Friends calls on Congress to reject proposed cuts to global health and international assistance funding
Washington, DC – The annual budget proposal released by the White House today calls for severe cuts to global health programs that save millions of lives around the world, including nearly a 58 percent cut to the Global Fund to Fight AIDS, Tuberculosis and Malaria.
The president’s budget proposes cutting the overall international affairs budget by 22 percent, undercutting U.S. leadership on epidemic responses and global health, as well as development, humanitarian and multilateral priorities. The budget proposes $658 million for the Global Fund to Fight AIDS, Tuberculosis and Malaria, a cut of $902 million compared to what Congress appropriated for the current year. In addition, it would reduce the U.S. share of support to the Global Fund, from 33 percent to 25 percent, ignoring the clear intention of Congress to maintain the traditional U.S. share.

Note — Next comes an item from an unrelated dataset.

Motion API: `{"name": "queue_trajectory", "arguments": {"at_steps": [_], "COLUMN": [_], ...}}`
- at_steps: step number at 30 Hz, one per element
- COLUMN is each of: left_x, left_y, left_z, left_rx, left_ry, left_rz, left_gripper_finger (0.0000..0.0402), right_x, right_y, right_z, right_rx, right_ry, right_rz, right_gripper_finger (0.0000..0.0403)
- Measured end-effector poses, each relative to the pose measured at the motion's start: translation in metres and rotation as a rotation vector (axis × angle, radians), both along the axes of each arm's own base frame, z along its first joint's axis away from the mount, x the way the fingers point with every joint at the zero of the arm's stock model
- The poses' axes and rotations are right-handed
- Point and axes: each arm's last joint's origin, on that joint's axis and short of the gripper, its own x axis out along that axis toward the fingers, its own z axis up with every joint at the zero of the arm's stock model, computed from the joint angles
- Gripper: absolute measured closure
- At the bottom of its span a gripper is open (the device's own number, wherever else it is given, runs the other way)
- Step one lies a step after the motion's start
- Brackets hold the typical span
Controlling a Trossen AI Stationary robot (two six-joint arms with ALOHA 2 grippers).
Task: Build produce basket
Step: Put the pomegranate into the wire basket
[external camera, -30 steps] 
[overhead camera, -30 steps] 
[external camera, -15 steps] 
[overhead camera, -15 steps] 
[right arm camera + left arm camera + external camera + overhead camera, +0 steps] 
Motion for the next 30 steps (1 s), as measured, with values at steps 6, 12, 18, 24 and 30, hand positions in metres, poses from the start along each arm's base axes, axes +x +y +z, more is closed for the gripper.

“As the world scrambles to contain the coronavirus — potentially a new global pandemic — this administration wants to cut programs that help countries prepare for pandemics and fight the three deadliest infectious diseases: AIDS, tuberculosis and malaria,” said Chris Collins, President of Friends of the Global Fight Against AIDS, Tuberculosis and Malaria (Friends). “The cut proposed for the Global Fund would severely undermine the institution’s work to end the major epidemics. The draconian proposed cut to the international affairs budget would savage U.S. capacity to work with others to advance well-being, prosperity and equality. We have confidence Congress will again reject such cuts and maintain America’s investment in saving lives and ending epidemics.”
U.S. investments in the Global Fund to Fight AIDS, TB and Malaria and other global health programs provide significant health security benefits. In order to fight AIDS, TB and malaria effectively, the Global Fund invests in strengthening local health infrastructure, which also helps countries contain other diseases such as Ebola and other emerging pandemics like the coronavirus. In countries where the Global Fund invests, the number of deaths caused by AIDS, TB and malaria each year has been reduced by one-third. Last fall, donor countries around the world came forward to join the U.S. in increasing support for the Global Fund to $14 billion over the coming three years.
“We’ve seen what a transformative impact U.S. investments in The Global Fund, PEPFAR, and other programs have made around the world,” said Dr. Jeffrey L. Sturchio, Friends’ Board Chair and CEO at Rabin Martin, a global health strategy consulting firm. “If anything, we should be increasing funding and stepping up efforts to end the AIDS, TB and malaria epidemics – not taking a dangerous step backwards. I hope we can count on Congress to dismiss these proposed cuts and reassert their long-term leadership on global health.”
ABOUT FRIENDS OF THE GLOBAL FIGHT AGAINST AIDS, TUBERCULOSIS AND MALARIA: Friends of the Global Fight Against AIDS, Tuberculosis and Malaria advocates for U.S. support of the Global Fund, and the goal to end the epidemics of AIDS, tuberculosis and malaria. For more information about Friends of the Global Fight, visit www.theglobalfight.org.
ABOUT THE GLOBAL FUND:
The Global Fund is a partnership designed to accelerate the end of AIDS, tuberculosis and malaria as epidemics. As an international organization, the Global Fund mobilizes and invests more than US$4 billion a year to support programs run by local experts in more than 100 countries. In partnership with governments, civil society, technical agencies, the private sector, faith-based organizations and people affected by the diseases, we are challenging barriers and embracing innovation. Learn more at https://www.theglobalfund.org/en/overview.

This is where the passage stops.